Employers owe a duty of care to their employees and contractors, including providing a safe workplace and necessary safety equipment. They may be held liable if an employee is injured due to negligence or intentional actions. Employers with independent contractors are treated differently under the law than employers with employees. For this reason, it’s crucial to have an experienced law attorney by your side who can help you evaluate your claim.
You may be entitled to damages in a personal injury case depends on whether the person owed a duty of care, breached that duty, and caused an injury. The three possible manners in which you can establish liability are negligence, intentional or reckless conduct, or strict liability. Knowing when each applies is essential in your claim. Let’s explore what else you need to know:
1. Employers breaching a duty of care
An employer or another party in control of a property may be negligent in not taking certain precautions to ensure the safety of people on the property. The party may owe a duty of care to their employees, customers, or visitors. It may violate this obligation if it refuses to follow adequate safety precautions or notify about known hazards.
For example, if an employer knows asbestos exists in the building and fails to remove or provide respirators. In such a case, employees may hire a mesothelioma lawyer and file a claim against the employer.
2. Intentional or reckless conduct
Intentional or reckless conduct may also be considered a form of negligence. Suppose an employer or person in control of the property intentionally causes harm. In that case, they may be liable for injuries and damages. For example, suppose an employer punches you on company time and causes injury. In that case, they may be responsible for damages resulting from their intentional conduct. Besides damages for personal injury, you may also be entitled to damages for your medical costs and time is taken off work.
3. Strict liability
In strict liability cases, an employer may be liable for injuries and damages even if they haven’t breached a duty of care. Strict liability cases do not require a claim of negligence and may apply to the following:
- Accidents caused by defective vehicles or equipment, such as an employer who fails to maintain the vehicles used for company purposes properly.

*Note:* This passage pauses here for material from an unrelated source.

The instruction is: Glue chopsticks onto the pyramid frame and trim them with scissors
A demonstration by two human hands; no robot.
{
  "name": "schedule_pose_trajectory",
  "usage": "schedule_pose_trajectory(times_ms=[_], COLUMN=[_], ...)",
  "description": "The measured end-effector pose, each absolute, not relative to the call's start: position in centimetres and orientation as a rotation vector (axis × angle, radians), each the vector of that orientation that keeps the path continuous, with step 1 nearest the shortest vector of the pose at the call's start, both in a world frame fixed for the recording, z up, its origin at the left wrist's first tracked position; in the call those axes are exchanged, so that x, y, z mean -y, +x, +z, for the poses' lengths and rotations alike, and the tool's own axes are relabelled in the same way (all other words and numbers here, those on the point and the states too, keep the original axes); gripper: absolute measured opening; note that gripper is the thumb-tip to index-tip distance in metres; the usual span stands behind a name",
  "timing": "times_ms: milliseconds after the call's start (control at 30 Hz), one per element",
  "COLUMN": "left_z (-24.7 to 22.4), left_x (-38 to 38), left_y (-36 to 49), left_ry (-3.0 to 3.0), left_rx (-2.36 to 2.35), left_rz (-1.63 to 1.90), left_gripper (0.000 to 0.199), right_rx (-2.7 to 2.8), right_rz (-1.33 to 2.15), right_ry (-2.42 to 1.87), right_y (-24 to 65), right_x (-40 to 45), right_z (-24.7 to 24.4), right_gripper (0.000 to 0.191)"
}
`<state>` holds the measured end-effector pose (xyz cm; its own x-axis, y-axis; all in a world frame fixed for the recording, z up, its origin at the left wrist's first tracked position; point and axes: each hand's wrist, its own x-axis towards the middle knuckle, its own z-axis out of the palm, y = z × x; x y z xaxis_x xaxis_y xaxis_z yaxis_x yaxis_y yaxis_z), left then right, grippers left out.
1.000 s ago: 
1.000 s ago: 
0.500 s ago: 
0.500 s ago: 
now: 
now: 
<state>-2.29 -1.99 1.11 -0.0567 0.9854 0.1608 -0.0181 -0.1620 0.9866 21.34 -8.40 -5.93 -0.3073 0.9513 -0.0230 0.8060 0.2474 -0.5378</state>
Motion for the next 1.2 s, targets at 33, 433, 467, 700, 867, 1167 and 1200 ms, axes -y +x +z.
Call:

- Accidents occur by animals, like when an employer allows a dog to run uncontrolled in the workplace and an employee gets wounded.
- Accidents involving hazardous waste sites, such as if an employer fails to clean up a toxic spill and employees working nearby are exposed to toxins.
- Accidents involving toxic materials, such as a chemical plant that releases poisonous gas into the air, and employees from other nearby businesses are exposed.
Injuries to employees are all too common in the workplace. Employers should provide a safe place to work and the required safety equipment. They should hire workers with the necessary training and experience and take the necessary precautions to protect employees from hazards in the work environment.
4. Employers and independent contractors
Employers owe a different duty of care to employees than independent contractors. For example, if the contractor is supposed to inspect and maintain safety equipment on a construction site, it would be different than an employer providing safety equipment. If an independent contractor is injured, they can sue the employer for failing to provide a safe workplace and not the manufacturer of defective equipment. In addition, if an employer is found to be negligent, it may also have implications for your claim against the manufacturer or other party involved.
5. Employers and business invitees
Employers owe a duty of care to business invitees. Suppose an employer fails to keep their premises in good repairs, such as having holes in the floor or not maintaining safe stairwells. In that case, they may be liable for injuries to business invitees. Business invitees are people who come onto the premises without actual or implied authority. This group includes customers, patients of a hospital, and patrons of your office building. However, it doesn’t typically have delivery people and postal workers, who aren’t considered business invitees.
6. Employers and trespassers
Employers owe a duty of care to trespassers less than they do to business invitees. For example, suppose an employer knows their property is unsafe for trespassers but doesn’t warn them or have barriers to prevent trespassing. In that case, they may be liable if someone gets injured. In addition, if an employer knows that there’s a hazard on the property and doesn’t take precautions to prevent it, they may be liable to trespassers. Also, some states impose strict liability on employers for injuries to trespassers.
7. Employers and licensees
Employers owe a duty of care to employees, customers, patients, patrons, or invitees who have been given actual or implied authority from the employer to enter the property. That may include a doctor giving you medical treatment, a customer buying something from the retailer, or an employee doing their job at your office. Employers who fail to remove known hazards could be liable for injuries. When an employer knows someone has been given authority to be on their property and fails to warn them about hazards, they could be liable for injuries.
Injuries and damages due to the negligence of a third party may entitle you to pursue legal action. If you or a loved one suffered from an injury that wasn’t your fault, contact an attorney for a review. Also, they can discuss the different types of liability and your rights, like the ability to collect damages.